■ YOUR TASK ■
Pick out the lines in the listing below that contain the word "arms" and copy them.

■ DATASET SECTION ■

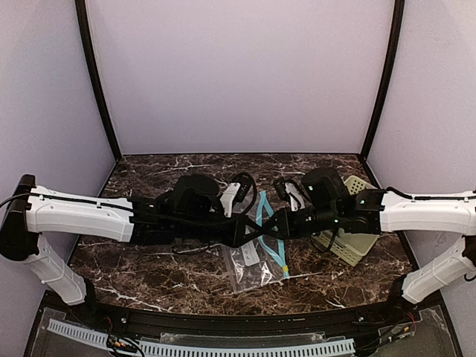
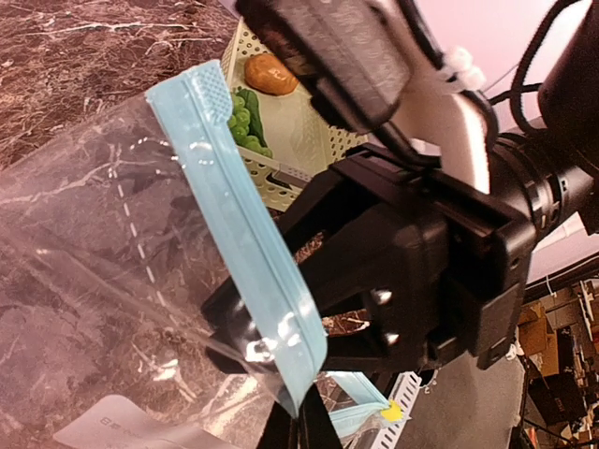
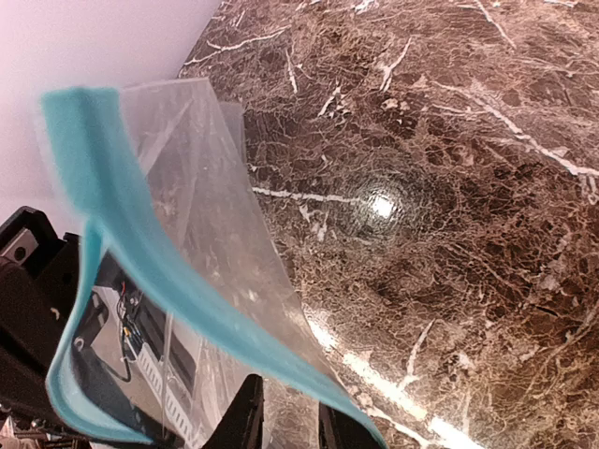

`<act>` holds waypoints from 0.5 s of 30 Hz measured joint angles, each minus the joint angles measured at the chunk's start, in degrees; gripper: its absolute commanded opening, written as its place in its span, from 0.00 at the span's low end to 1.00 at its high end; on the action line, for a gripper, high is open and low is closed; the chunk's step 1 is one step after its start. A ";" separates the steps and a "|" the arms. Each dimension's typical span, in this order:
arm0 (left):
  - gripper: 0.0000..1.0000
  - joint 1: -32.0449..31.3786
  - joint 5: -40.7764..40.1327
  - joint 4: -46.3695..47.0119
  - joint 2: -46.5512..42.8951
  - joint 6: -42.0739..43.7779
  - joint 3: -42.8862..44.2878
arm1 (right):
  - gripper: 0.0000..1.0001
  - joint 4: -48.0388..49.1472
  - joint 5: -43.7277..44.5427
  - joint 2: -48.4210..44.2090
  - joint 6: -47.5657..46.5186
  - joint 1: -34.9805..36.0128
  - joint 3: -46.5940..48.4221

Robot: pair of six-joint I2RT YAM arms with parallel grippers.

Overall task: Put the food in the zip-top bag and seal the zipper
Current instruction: Adjust the zipper on the food storage bag.

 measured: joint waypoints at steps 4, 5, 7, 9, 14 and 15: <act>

■ RESPONSE FOR THIS EXERCISE ■
`<act>` holds waypoints from 0.5 s of 30 Hz measured joint angles, each minus the joint angles measured at the chunk's start, in degrees; gripper: its absolute commanded opening, written as its place in its span, from 0.00 at the span's low end to 1.00 at its high end; on the action line, for a gripper, high is open and low is closed; the chunk's step 1 is one step after its start. A ";" separates the steps and a "|" the arms. Each dimension's typical span, in this order:
Robot: pair of six-joint I2RT YAM arms with parallel grippers.

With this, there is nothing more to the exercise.